Le requérant souleva l’exception de nullité du jugement de première instance en raison de la notification tardive du jugement sur le fondement de l’article 6 de la Convention EDH et de l’arrêt CEDH, 24 juillet 2007, Baucher contre France. La cour d’appel de Chambéry rejeta l’exception de nullité et déclara le requérant coupable de tous les faits qui lui étaient reprochés. Celui-ci s’est pourvu en cassation. En outre, l’avocat général estimait que le requérant avait subi un préjudice puisqu’il avait été déclaré coupable de tous les chefs d’accusation dont ceux pour lesquels il avait été relaxé. Malgré les conclusions de l’avocat général qui allaient en son sens, la Cour rejeta le pourvoi. Selon la jurisprudence de la Cour de cassation, le dépôt de la minute passé le délai de trois jours n'entraîne pas de nullité si le prévenu n’a subi aucun préjudice (Voir not. Cass. crim. 27 novembre 1984).

Le requérant a alors saisi la Cour européenne des droits de l’Homme. Selon lui, il disposait d’un mois pour se désister de son appel et ce désistement aurait entraîné la caducité de l’appel incident. Dès lors, faire appel pouvait aggraver son cas et ne pas se désister aussi. Cependant, n’ayant pas eu connaissance des motifs du jugement, il n’a pas pu évaluer la pertinence de maintenir son appel.
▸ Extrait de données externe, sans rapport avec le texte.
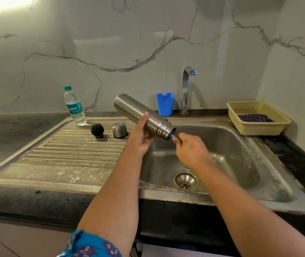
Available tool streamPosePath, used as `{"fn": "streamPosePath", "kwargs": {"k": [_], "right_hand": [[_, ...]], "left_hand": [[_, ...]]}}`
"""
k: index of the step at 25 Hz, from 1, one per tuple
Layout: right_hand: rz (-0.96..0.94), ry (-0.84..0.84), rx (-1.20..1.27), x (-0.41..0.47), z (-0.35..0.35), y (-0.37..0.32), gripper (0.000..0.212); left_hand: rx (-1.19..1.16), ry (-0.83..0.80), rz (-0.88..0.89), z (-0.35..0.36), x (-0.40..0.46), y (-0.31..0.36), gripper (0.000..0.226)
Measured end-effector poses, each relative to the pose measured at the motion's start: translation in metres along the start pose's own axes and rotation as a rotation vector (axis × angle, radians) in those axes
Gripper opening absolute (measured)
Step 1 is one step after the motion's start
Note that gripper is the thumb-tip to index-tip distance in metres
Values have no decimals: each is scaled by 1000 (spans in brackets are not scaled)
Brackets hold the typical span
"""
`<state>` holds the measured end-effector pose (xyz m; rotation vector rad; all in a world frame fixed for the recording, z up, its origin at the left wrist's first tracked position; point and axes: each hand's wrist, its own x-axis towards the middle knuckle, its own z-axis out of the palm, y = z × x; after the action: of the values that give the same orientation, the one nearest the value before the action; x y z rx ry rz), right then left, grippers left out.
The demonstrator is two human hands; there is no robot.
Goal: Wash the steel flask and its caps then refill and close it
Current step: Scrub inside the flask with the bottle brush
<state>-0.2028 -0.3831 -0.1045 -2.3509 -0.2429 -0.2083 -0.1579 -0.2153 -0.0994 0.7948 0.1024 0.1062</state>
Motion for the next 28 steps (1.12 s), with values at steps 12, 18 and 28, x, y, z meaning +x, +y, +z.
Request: {"fn": "streamPosePath", "kwargs": {"k": [12, 18, 28], "right_hand": [[-33, 74, -91, 2, 2, 3, 23], [283, -454, 877, -6, -2, 0, 33], [134, -135, 285, 4, -4, 3, 28]], "left_hand": [[153, -26, 20, 5, -1, 1, 76], [115, -170, -40, 12, -3, 3, 59], [247, 79, 51, 11, 0, 1, 48]]}}
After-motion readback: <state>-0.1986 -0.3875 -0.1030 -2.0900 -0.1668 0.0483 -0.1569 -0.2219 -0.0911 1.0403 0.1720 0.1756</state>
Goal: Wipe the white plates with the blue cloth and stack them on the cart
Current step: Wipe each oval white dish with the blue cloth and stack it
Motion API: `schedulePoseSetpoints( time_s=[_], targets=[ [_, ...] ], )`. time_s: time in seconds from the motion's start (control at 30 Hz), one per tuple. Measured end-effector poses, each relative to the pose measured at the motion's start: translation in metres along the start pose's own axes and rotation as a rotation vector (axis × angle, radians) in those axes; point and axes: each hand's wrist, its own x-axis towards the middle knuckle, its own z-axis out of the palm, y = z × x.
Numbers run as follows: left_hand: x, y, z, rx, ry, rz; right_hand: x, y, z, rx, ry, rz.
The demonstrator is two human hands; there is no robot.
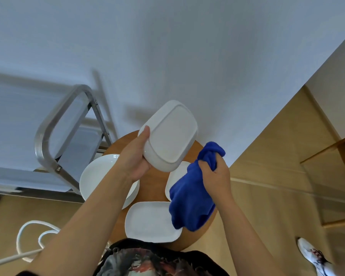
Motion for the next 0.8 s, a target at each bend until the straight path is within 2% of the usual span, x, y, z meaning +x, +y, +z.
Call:
schedulePoseSetpoints(
  time_s=[0.1,0.2,0.27,0.33,0.4,0.5,0.63,0.7,0.8],
  targets=[
    [0.000,-0.008,0.010,0.028,0.008,0.006,-0.001,-0.013,0.004,-0.036,-0.070,-0.182],
    [0.001,-0.011,0.019,0.096,0.012,0.018,-0.011,-0.027,0.019,-0.240,-0.202,-0.498],
    [0.000,-0.006,0.018,0.084,-0.010,0.021,-0.019,-0.029,0.027,-0.319,-0.270,-0.567],
    [-0.001,0.000,0.015,0.076,-0.039,0.020,-0.022,-0.023,0.026,-0.409,-0.252,-0.595],
    [-0.001,0.003,0.009,0.108,-0.024,0.041,-0.021,-0.013,0.020,-0.565,-0.268,-0.557],
    [-0.001,0.004,0.002,0.111,0.006,0.080,-0.020,0.003,0.013,-0.704,-0.346,-0.369],
    [-0.003,0.002,0.005,0.241,0.077,0.130,-0.013,0.004,0.007,-0.445,-0.255,-0.184],
    [-0.003,-0.009,0.010,0.315,0.098,0.087,-0.012,-0.005,0.009,-0.313,-0.239,-0.165],
    [-0.005,-0.030,0.021,0.394,0.127,-0.022,-0.014,-0.019,0.014,-0.240,-0.232,-0.161]
  ],
)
Le Gouvernement s’en est remis « à la sagesse de la Cour » (point 22) et n’a donc pas contesté les allégations du requérant.
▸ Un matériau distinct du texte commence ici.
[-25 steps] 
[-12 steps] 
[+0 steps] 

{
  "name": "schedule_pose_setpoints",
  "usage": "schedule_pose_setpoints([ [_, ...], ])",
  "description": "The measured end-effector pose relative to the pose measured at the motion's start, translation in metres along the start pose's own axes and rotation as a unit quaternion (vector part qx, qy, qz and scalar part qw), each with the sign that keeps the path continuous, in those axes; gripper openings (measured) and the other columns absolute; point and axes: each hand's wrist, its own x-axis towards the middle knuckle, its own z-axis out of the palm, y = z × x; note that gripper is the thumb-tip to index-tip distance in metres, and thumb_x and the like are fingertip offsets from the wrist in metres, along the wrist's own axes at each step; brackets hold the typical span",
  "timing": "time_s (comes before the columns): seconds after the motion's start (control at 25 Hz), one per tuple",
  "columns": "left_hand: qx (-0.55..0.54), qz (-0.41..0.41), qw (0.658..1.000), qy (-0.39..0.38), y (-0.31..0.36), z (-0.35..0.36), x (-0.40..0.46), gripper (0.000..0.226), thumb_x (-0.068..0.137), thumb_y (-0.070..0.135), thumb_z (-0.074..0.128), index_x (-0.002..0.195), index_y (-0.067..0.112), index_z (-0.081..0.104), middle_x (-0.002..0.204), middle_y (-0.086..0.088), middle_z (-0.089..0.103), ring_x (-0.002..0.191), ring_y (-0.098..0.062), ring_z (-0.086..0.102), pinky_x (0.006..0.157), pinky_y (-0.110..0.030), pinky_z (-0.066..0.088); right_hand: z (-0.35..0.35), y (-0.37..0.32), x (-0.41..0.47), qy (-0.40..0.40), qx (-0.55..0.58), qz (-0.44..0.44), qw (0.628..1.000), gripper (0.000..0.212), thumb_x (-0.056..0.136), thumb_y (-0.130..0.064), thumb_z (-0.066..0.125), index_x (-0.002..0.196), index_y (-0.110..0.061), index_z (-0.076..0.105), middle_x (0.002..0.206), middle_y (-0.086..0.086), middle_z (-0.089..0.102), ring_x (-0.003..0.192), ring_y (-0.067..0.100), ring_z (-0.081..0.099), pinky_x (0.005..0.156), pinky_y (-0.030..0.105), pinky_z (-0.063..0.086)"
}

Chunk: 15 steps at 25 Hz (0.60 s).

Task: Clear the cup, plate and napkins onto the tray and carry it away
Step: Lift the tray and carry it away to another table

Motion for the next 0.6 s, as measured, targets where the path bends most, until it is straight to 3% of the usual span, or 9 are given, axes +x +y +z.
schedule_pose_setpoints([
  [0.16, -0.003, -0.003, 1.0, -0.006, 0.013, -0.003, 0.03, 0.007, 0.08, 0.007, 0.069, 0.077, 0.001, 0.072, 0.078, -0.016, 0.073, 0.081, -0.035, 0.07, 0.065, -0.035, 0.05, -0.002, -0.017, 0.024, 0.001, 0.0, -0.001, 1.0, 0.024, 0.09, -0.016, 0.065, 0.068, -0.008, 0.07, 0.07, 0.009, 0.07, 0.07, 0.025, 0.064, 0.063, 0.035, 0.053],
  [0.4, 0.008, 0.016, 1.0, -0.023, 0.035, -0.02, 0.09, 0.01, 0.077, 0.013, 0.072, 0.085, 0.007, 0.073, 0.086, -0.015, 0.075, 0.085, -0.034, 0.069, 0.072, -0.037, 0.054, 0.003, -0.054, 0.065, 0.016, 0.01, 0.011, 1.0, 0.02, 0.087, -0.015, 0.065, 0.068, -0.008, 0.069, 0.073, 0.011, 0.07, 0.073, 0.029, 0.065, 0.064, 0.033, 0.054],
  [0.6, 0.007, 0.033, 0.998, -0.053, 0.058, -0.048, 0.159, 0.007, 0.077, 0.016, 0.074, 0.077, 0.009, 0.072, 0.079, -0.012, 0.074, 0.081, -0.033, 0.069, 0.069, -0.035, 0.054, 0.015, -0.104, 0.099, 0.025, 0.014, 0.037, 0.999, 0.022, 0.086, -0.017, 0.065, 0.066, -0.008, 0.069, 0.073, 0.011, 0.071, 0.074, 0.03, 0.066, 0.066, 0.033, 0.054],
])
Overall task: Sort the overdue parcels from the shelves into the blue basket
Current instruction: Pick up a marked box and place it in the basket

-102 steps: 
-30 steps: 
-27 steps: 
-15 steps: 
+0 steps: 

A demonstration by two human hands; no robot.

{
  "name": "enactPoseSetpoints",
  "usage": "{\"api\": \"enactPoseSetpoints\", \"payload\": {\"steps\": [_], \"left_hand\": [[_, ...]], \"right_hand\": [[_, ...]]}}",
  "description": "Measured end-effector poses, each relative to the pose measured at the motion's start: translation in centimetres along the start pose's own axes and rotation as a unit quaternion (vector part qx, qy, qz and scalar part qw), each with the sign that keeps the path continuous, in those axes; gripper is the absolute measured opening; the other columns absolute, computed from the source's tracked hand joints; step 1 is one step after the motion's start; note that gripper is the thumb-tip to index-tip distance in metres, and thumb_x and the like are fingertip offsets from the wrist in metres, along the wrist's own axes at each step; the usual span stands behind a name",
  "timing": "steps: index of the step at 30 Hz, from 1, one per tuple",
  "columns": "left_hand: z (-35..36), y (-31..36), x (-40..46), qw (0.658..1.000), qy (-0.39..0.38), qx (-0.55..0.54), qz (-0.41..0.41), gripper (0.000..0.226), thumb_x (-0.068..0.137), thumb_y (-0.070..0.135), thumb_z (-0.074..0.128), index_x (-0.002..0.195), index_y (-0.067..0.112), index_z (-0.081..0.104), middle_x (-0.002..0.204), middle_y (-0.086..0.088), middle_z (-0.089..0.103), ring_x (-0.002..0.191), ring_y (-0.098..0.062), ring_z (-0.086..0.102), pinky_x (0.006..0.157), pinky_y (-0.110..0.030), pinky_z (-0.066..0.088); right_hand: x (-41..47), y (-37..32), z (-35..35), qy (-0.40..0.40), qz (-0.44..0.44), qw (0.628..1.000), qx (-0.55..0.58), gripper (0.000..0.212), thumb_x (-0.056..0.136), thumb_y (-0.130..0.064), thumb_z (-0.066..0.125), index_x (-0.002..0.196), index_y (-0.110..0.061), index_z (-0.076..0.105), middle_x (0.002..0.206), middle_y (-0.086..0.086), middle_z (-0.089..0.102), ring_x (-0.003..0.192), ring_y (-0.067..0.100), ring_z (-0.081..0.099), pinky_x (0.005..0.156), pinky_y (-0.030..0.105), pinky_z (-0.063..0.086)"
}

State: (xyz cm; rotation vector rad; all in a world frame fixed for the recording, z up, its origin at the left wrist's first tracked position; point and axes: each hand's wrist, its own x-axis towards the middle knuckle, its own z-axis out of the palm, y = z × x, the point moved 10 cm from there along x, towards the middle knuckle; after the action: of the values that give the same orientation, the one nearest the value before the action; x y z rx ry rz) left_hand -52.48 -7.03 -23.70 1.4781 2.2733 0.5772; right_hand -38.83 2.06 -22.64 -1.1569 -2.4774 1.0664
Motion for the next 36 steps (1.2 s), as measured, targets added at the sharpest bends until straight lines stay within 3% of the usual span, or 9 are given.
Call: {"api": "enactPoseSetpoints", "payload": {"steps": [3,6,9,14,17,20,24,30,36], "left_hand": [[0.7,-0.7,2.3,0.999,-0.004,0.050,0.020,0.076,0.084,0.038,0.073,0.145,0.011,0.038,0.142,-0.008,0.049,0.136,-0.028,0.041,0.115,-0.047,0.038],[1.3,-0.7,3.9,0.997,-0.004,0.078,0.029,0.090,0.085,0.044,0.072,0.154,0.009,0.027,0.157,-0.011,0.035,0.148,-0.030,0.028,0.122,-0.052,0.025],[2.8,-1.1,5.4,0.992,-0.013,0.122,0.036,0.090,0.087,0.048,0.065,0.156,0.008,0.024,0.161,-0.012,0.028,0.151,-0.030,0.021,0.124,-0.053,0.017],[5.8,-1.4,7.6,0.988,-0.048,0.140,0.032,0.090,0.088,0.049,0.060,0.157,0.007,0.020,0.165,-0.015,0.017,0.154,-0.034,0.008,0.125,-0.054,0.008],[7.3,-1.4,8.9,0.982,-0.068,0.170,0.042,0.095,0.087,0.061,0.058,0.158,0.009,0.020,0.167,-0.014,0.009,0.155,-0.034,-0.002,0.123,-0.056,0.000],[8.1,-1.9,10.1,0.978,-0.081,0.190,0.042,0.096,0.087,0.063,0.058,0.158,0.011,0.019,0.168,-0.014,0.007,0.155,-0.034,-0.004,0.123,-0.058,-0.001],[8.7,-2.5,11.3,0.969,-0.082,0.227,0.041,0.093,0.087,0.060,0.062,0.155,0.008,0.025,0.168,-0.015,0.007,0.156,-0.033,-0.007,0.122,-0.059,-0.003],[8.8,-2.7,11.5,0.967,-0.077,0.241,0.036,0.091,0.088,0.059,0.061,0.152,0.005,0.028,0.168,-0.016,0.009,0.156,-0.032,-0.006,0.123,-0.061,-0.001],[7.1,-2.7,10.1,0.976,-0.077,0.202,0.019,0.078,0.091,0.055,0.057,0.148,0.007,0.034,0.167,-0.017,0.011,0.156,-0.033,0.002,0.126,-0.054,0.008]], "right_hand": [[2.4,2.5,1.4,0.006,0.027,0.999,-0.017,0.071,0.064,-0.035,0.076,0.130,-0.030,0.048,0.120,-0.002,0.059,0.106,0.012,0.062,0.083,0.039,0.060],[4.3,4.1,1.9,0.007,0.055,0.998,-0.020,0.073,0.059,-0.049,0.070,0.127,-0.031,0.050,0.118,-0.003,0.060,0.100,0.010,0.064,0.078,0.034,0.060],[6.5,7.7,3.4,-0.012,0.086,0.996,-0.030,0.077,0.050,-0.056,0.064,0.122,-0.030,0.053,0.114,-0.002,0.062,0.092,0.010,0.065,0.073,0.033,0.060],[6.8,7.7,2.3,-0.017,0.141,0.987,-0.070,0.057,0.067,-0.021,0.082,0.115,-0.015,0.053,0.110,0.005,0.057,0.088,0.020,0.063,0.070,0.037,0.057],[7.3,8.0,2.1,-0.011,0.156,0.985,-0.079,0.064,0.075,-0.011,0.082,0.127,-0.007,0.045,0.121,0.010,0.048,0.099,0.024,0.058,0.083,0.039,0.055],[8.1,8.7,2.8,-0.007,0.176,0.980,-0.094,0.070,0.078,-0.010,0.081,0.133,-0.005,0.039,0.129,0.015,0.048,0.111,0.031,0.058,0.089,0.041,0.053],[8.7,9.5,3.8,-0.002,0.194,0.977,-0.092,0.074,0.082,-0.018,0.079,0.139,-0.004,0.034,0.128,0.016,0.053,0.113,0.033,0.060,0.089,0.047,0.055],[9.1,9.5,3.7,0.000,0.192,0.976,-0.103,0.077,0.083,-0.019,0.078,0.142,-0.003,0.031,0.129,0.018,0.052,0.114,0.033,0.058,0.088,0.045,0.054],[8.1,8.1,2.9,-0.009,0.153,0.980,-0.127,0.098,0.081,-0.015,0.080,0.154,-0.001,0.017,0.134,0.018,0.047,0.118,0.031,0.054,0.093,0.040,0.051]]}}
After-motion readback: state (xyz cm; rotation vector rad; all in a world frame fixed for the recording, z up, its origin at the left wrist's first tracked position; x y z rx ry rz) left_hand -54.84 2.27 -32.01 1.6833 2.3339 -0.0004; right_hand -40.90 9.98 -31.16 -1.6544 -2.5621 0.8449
Sur le fond, la Cour confirme sa jurisprudence Baucher selon laquelle, même si les juridictions possèdent une grande liberté de choix des méthodes permettant de respecter l’article 6 Convention EDH, il est nécessaire de faire connaître les motifs sur lesquels se fonde la juridiction pour prendre ses décisions. Elle ajoute que les motifs d’un jugement pénal doivent être communiqués en temps utile soit, sauf exception, avant l’expiration du délai pour faire appel ou se pourvoir en cassation La législation française, modifiée suite à l’arrêt Baucher, dispose que les motifs des jugements pénaux doivent être déposés au greffe au plus tard trois jours après celui-ci. Ainsi, le requérant n’a pas été en mesure d’organiser sa défense de manière appropriée et ce, même s’il n’a pas été privé de son droit d’appel. 

Elle déclare que « dans cette opération complexe de mise en balance, l’évaluation des chances de succès d’un appel joue un rôle essentiel. Or une telle évaluation ne peut se faire utilement sans la connaissance de l’intégralité des motifs de la décision ayant prononcé la condamnation » (point 31)

Il y a donc bien eu violation du droit au procès équitable protégé par l’article 6 de la Convention.